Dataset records
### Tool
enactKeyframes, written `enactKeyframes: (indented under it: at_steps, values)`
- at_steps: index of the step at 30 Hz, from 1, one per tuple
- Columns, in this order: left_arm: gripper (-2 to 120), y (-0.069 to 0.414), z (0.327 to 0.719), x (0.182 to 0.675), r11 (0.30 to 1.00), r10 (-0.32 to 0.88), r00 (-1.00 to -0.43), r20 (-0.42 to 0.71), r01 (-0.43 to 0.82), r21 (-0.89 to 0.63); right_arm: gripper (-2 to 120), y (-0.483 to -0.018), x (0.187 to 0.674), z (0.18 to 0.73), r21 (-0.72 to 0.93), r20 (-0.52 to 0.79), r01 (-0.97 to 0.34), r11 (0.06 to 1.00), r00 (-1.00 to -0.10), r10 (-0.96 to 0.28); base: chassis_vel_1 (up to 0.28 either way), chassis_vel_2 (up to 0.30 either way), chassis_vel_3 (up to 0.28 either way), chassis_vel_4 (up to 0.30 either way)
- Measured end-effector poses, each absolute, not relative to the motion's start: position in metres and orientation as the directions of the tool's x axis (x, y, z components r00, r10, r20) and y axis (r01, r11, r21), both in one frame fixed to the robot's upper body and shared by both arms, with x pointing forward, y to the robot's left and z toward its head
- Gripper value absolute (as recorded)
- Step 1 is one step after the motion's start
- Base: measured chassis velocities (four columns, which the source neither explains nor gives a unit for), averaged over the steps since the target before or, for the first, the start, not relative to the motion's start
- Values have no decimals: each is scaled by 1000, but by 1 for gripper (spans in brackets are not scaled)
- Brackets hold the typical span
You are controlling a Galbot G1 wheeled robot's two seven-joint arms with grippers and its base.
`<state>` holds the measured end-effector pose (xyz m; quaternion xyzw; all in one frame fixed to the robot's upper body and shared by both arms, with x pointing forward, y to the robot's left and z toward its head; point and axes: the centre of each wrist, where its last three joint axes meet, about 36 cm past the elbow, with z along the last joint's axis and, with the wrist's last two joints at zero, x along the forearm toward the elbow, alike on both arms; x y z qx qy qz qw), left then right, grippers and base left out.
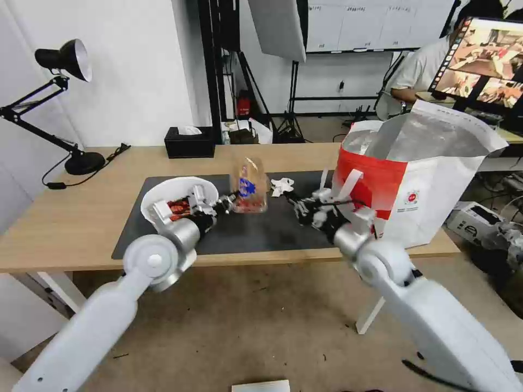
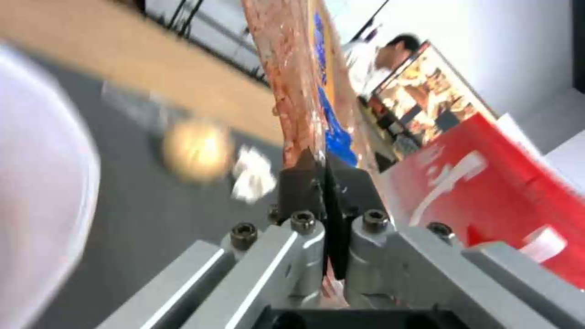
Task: Pick up the trash from the table and place it into the takeout bag.
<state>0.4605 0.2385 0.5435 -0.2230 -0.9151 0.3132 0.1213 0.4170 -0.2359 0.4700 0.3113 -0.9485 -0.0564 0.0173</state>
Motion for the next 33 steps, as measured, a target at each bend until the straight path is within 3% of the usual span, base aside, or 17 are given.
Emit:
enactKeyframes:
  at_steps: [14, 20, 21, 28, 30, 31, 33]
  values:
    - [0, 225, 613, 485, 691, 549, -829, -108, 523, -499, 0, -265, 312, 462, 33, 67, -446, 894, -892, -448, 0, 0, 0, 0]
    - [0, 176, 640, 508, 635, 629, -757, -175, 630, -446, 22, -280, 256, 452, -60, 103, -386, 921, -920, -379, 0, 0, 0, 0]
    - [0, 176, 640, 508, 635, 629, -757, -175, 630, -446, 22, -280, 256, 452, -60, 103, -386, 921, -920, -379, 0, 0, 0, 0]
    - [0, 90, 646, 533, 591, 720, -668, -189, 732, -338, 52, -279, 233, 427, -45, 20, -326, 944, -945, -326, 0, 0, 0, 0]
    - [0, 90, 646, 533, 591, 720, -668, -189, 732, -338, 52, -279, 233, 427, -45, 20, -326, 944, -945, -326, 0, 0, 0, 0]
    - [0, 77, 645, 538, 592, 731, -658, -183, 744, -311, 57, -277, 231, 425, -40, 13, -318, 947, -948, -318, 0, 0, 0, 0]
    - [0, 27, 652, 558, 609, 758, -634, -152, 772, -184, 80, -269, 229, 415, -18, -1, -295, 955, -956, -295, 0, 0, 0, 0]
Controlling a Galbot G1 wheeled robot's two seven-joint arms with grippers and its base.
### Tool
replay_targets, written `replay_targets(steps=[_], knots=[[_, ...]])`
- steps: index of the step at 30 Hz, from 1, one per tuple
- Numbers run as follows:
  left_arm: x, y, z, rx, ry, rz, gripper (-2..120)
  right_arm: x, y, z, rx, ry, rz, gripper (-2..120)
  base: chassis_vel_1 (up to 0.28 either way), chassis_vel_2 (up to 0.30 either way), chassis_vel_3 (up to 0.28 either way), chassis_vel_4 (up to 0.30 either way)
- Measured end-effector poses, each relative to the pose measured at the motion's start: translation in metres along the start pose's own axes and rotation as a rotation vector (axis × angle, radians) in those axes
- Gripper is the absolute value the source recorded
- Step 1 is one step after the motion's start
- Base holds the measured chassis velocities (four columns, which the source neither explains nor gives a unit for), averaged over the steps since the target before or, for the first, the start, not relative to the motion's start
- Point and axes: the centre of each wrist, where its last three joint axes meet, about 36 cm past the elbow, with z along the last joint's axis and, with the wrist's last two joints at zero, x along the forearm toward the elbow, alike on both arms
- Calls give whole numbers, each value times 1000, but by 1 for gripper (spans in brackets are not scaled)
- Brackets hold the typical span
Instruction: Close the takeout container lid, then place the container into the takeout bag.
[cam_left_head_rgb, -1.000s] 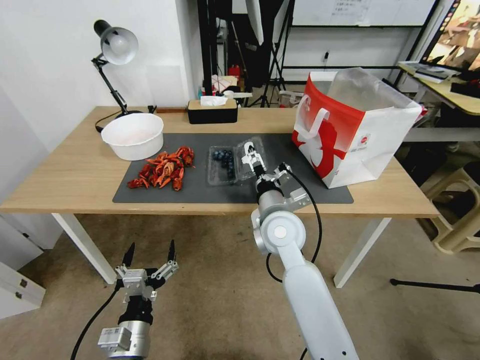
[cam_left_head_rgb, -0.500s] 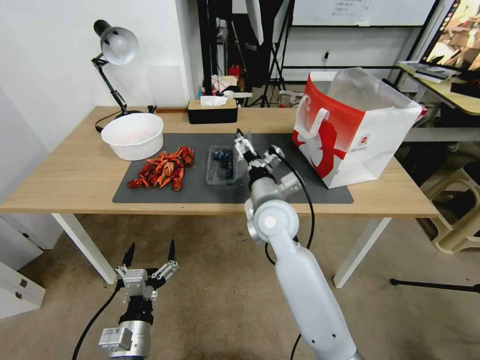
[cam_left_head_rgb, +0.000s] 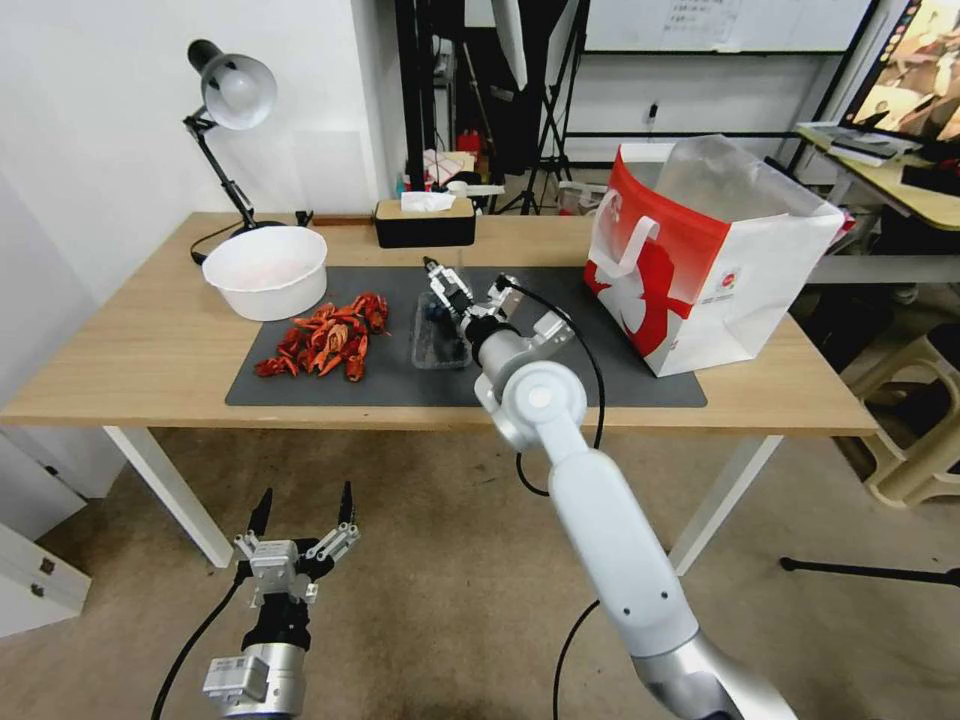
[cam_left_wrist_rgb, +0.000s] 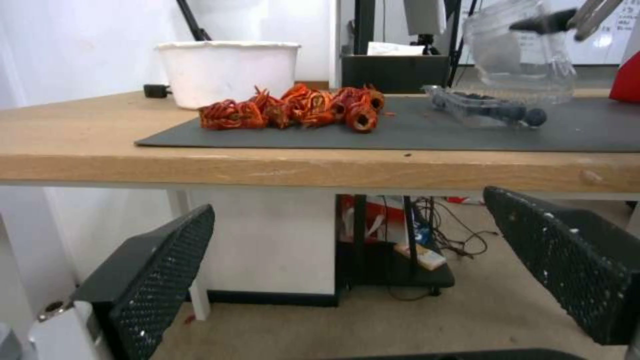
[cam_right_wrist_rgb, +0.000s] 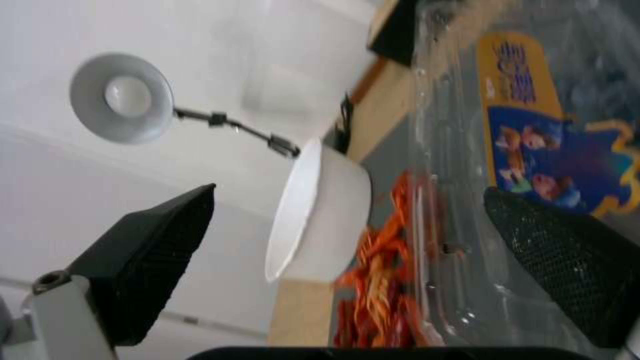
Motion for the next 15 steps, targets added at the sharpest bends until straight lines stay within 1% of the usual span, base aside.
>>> replay_targets(steps=[2,4,11,15], knots=[[0,0,0,0,0,1,100,-1,-2,-2,-12,21,4,100,0,0,0,0],[0,0,0,-1,0,2,100,-1,-6,-6,-34,65,10,100,0,0,0,0],[-1,1,0,-4,-2,6,100,-5,-7,-10,-74,85,24,100,0,0,0,0],[-1,1,0,-5,-2,7,100,-9,-12,-10,-94,80,35,97,0,0,0,0]])
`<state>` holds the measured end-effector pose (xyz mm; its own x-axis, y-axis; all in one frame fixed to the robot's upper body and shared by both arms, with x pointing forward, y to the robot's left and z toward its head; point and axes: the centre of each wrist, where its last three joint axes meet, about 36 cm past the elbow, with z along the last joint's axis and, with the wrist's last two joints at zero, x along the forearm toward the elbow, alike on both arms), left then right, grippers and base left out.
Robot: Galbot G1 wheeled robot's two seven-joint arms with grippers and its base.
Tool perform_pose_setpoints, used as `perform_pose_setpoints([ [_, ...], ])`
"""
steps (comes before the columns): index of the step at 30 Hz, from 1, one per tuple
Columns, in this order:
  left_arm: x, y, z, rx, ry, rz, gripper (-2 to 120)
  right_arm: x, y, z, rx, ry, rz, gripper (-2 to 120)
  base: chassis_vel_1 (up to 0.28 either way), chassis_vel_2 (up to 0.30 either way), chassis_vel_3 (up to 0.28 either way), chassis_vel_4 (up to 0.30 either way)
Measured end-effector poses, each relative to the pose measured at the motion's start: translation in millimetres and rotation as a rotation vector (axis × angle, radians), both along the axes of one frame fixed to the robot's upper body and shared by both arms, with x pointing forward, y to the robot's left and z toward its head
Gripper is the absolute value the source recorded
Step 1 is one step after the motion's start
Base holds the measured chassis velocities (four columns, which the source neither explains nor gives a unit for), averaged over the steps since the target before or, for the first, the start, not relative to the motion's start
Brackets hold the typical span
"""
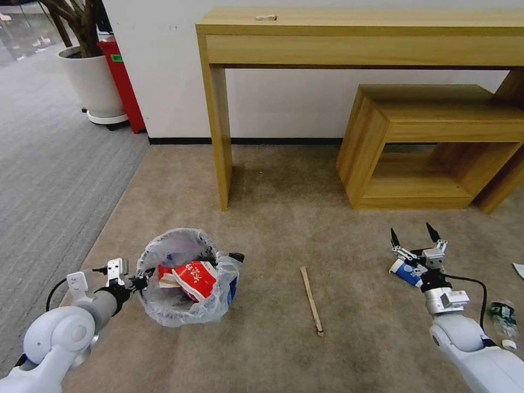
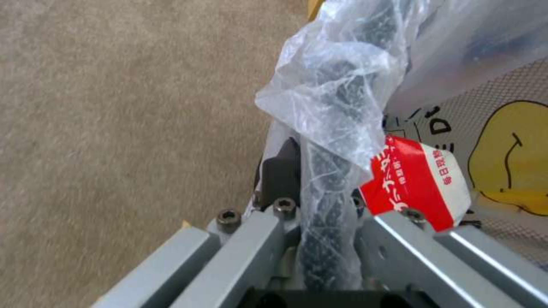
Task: Pick up the trash bin and place the garbage on the floor into it.
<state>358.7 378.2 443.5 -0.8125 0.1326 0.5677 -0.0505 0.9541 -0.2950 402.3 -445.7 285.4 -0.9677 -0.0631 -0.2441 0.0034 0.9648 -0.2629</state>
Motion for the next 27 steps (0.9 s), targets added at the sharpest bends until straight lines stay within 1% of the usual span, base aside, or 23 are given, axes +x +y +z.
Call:
perform_pose_setpoints([
  [11, 0.5, -0.8, -1.8, -0.003, 0.003, 0.000, 0, 0.7, 1.0, -1.6, 0.002, -0.001, 0.002, 96, -0.091, 0.094, 0.086, -0.097],
  [18, 1.1, -1.6, -2.7, -0.004, 0.004, 0.000, 0, 0.8, -1.0, -8.0, -0.005, -0.012, 0.016, 97, -0.047, 0.053, 0.044, -0.049],
  [21, 1.6, -0.1, -2.8, 0.000, 0.006, 0.000, 0, -3.1, -1.0, -15.9, -0.018, -0.011, 0.074, 99, 0.000, 0.000, 0.000, 0.000],
  [22, 1.6, -0.1, -2.8, 0.000, 0.006, 0.000, 0, -3.1, -1.0, -15.9, -0.018, -0.011, 0.074, 99, 0.000, 0.000, 0.000, 0.000],
  [25, 2.5, 0.7, -3.4, 0.002, 0.008, 0.000, 0, -10.4, -1.6, -22.7, -0.032, 0.026, 0.165, 100, 0.000, 0.000, 0.000, 0.000],
  [26, 2.5, 0.7, -3.4, 0.002, 0.008, 0.000, 0, -10.4, -1.6, -22.7, -0.032, 0.026, 0.165, 100, 0.000, 0.000, 0.000, 0.000],
  [27, 2.7, 0.3, -3.9, 0.001, 0.009, 0.000, 0, -13.3, -1.4, -25.3, -0.037, 0.041, 0.196, 100, 0.000, 0.000, 0.000, 0.000],
])
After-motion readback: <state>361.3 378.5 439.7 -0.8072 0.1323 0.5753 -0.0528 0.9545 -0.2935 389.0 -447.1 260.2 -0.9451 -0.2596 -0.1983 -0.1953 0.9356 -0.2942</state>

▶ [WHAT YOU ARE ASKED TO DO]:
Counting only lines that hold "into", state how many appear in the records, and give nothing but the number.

▶ [RESPONSE BELOW]:
3